One of the most dramatic, well-known examples of divergent evolution is found within the evolutionary history of cetaceans. Millions of years ago, the terrestrial ancestors of today's whales and dolphins abandoned their landlubbing lifestyle to live under the sea. Over time, these born-again sea creatures gradually streamlined their bodies to take on more fish-like characteristics — including transforming their limbs into paddle-like flippers and flukes for more efficient swimming. However, despite these drastic physiological changes, they still retain the homologous skeletal structure of a tetrapod, albeit in different proportions.

What's interesting about the evolution of cetaceans is that their adoption of more fishy characteristics represents not just an example of divergent evolution, but convergent evolution as well. This is why dolphins and sharks, despite coming from completely different branches of the animal kingdom, look so strikingly similar:

Dolphins and sharks
Dolphins and sharks (Photo: Andrea Izzotti/Willyam Bradberry/Shutterstock)
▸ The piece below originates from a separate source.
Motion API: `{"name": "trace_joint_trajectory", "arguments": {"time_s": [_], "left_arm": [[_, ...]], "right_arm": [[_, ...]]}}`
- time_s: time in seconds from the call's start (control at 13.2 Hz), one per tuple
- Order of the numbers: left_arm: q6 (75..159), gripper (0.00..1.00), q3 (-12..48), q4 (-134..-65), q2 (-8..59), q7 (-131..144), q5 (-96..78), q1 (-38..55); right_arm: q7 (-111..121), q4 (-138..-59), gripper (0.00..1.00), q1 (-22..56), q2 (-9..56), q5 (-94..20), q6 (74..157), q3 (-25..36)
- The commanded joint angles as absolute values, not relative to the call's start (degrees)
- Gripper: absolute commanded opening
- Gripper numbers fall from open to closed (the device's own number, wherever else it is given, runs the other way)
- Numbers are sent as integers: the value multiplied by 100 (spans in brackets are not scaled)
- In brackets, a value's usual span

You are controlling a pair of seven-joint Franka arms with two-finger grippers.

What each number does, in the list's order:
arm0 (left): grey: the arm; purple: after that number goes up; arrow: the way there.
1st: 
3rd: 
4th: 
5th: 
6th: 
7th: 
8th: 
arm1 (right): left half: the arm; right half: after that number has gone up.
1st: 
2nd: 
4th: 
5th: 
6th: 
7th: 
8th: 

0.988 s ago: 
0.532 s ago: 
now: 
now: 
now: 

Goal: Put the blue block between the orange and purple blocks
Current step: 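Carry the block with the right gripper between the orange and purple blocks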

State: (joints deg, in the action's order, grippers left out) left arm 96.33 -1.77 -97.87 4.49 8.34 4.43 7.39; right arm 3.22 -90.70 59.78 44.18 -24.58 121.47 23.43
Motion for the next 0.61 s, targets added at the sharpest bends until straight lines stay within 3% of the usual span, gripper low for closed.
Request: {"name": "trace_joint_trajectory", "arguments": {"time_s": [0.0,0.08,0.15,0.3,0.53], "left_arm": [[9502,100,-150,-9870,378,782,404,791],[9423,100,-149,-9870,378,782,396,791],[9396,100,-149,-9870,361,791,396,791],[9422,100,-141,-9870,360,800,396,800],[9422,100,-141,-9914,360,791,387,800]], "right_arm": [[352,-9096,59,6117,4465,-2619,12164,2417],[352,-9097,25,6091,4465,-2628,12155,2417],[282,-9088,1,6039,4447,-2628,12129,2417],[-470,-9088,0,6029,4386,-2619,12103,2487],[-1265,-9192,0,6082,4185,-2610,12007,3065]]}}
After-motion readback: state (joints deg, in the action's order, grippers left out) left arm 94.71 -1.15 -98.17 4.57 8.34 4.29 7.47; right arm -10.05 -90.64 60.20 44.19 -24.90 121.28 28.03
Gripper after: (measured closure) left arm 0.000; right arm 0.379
It should come as no surprise to learn that sharks and dolphins are very different. Dolphins are mammals, and sharks are fish. A dolphin's skeleton is made of bone, and a shark's skeleton is composed of just cartilage. While dolphins must come to the surface to breathe air, sharks use gills to extract oxygen from the water.

However, both sharks and dolphins have evolved specific analogous traits — streamlined bodies, dorsal fins, pectoral fins and flippers — to achieve the same goal, which is to swim quickly through the ocean and catch prey. In a nutshell, the concept of goal achievement is pretty much the essence of convergent evolution. That is, multiple species from different corners of the world all drawing similar evolutionary conclusions to the challenges and opportunities that they face.
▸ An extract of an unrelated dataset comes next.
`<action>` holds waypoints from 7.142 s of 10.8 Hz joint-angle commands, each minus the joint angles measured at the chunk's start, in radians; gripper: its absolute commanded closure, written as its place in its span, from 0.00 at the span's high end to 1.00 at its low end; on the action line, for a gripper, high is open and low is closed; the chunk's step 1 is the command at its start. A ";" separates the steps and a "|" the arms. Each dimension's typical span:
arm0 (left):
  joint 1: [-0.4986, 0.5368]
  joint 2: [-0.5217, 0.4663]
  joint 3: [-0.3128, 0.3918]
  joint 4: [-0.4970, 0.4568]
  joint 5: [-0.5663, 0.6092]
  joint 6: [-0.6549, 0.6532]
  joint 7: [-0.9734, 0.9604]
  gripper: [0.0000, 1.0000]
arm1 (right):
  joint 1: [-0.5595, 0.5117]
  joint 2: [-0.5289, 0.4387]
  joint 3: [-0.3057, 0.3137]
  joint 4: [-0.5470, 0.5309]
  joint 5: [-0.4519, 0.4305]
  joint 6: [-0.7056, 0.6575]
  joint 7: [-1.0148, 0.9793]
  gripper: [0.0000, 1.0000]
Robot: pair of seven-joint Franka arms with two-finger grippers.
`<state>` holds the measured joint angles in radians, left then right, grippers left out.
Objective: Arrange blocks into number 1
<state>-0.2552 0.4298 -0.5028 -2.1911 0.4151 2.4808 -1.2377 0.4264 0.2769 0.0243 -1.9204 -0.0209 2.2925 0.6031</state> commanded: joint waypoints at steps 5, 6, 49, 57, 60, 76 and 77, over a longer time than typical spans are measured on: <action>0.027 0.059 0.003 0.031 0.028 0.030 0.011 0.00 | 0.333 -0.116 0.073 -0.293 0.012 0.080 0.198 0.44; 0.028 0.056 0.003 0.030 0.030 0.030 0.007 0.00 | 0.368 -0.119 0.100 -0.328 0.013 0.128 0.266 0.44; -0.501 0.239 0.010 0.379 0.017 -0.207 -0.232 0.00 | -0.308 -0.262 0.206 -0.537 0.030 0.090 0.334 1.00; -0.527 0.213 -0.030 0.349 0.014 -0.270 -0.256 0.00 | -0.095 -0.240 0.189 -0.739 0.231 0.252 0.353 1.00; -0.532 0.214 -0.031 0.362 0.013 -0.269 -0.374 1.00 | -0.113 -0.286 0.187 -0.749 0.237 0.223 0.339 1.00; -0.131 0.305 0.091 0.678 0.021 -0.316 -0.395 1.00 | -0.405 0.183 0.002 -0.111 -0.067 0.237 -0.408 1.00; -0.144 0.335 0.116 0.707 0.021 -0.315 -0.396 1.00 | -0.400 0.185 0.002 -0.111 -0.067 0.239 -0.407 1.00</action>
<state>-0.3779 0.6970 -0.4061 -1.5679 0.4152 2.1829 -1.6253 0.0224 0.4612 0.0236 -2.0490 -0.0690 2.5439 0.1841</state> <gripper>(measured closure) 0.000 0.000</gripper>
Whether it's soaring through the sky, speeding through the water or trapping prey in sticky pits of doom, instances of convergent evolution are found all throughout nature on many different scales ... and not just in animals, but plants, as well! Continue below for just a few of the most interesting examples of convergent evolution that have manifested in nature.
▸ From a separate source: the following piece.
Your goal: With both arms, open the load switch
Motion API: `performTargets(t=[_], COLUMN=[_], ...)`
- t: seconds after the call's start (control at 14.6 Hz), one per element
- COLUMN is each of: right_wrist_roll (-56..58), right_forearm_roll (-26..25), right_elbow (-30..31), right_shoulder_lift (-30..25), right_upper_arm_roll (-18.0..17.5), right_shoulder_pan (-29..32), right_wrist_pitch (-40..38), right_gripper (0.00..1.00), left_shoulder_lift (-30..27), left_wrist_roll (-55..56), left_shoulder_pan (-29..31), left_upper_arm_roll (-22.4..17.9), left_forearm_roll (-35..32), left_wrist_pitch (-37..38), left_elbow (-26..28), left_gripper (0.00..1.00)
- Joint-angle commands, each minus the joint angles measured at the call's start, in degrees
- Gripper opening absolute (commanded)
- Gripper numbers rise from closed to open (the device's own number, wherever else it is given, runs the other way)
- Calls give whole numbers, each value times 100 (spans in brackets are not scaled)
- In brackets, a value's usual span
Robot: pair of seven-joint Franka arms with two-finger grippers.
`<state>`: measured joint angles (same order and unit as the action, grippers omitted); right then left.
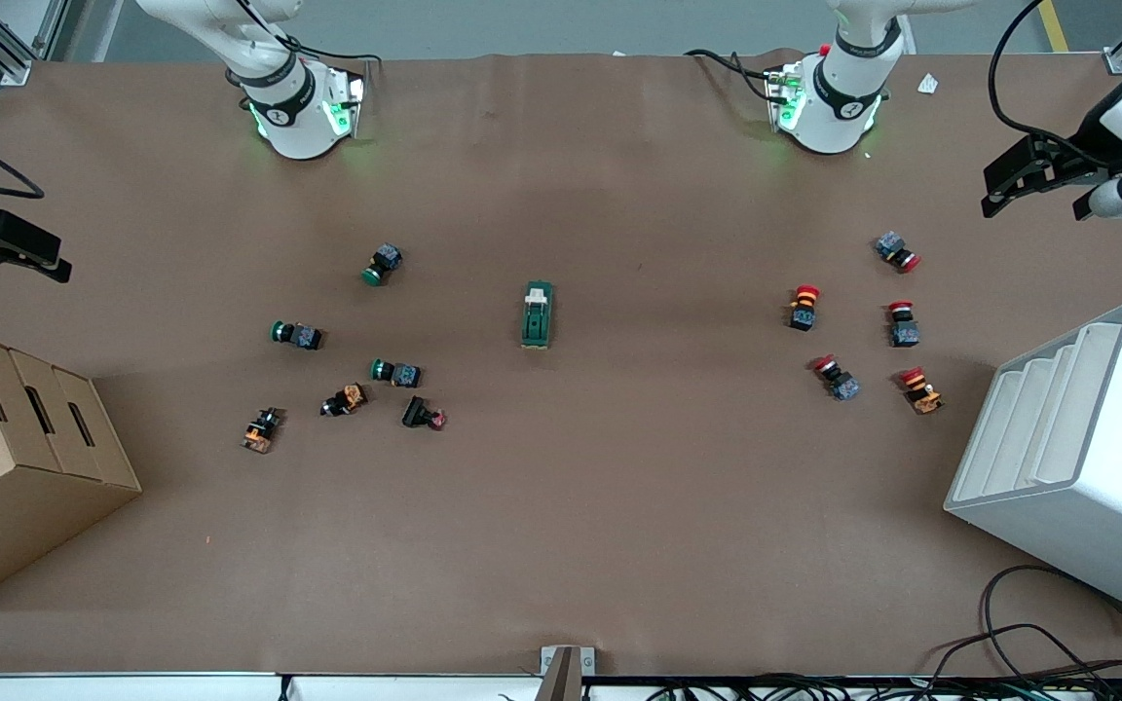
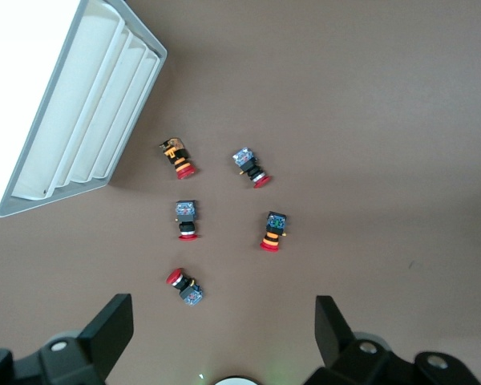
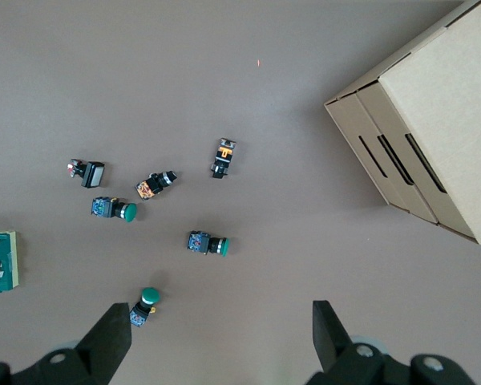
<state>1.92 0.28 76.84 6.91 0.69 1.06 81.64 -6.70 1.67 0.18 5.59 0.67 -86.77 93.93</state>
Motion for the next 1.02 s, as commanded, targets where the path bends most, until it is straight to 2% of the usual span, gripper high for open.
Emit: performTargets(t=[0.0,0.27,0.48,0.96], right_wrist_roll=[89,81,90,107], right_forearm_roll=[104,51,51,33], right_elbow=[59,225,787,1157], right_shoulder_lift=[-76,-189,-707,-1236], right_upper_arm_roll=[-60,-52,-60,-78], right_shoulder_pan=[131,166,149,-27], right_wrist_pitch=[-69,-175,-69,-87], right_gripper=[100,100,100,100], left_shoulder_lift=[-86,-59,2,125], left_wrist_roll=[-79,-88,-97,-88], left_shoulder_pan=[-412,-413,-352,-387], left_upper_arm_roll=[-374,-340,-340,-340], left_forearm_roll=[82,82,100,47], left_wrist_pitch=[-77,-50,-24,-24], left_elbow=[108,126,47,-85], left_gripper=[100,100,100,100])
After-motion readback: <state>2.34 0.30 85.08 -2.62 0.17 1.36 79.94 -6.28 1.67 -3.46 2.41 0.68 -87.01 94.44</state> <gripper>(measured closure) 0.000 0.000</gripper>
The gliding capabilities of the flying lemurs, flying squirrels and sugar gliders

Sunda flying lemur, flying squirrel and a sugar glider
(Photo: Vincent St. Thomas/Tony Campbell/Vinai Thongumpai/Shutterstock)

The worm-like bodies of snakes and legless lizards

Snakes and legless lizards
(Photo: nattanan726/Rudmer Zwerver/Shutterstock)

The pitfall traps of unrelated carnivorous pitcher plant families Nepenthaceae and Sarraceniaceae

Carnivorous pitfall plant
(Photo: Salparadis/Thammanoon Panyakham/Shutterstock)

The prehensile tails of marsupial opossums and New World monkeys

An opossum and a New World monkey cling to trees with prehensile tails.
(Photo: Jay Ondreicka/worldswildlifewonders/Shutterstock)

The ball-shaped bodies of succulents belonging to the unrelated Euphorbia and Astrophytum families

Astrophytum asterias and Euphorbia obesa
(Photo: Dr. David Midgley/Wikimedia, shihina/Shutterstock)

The prickly protusions of echidnas and hedgehogs

The prickly protusions of echidnas and hedgehogs.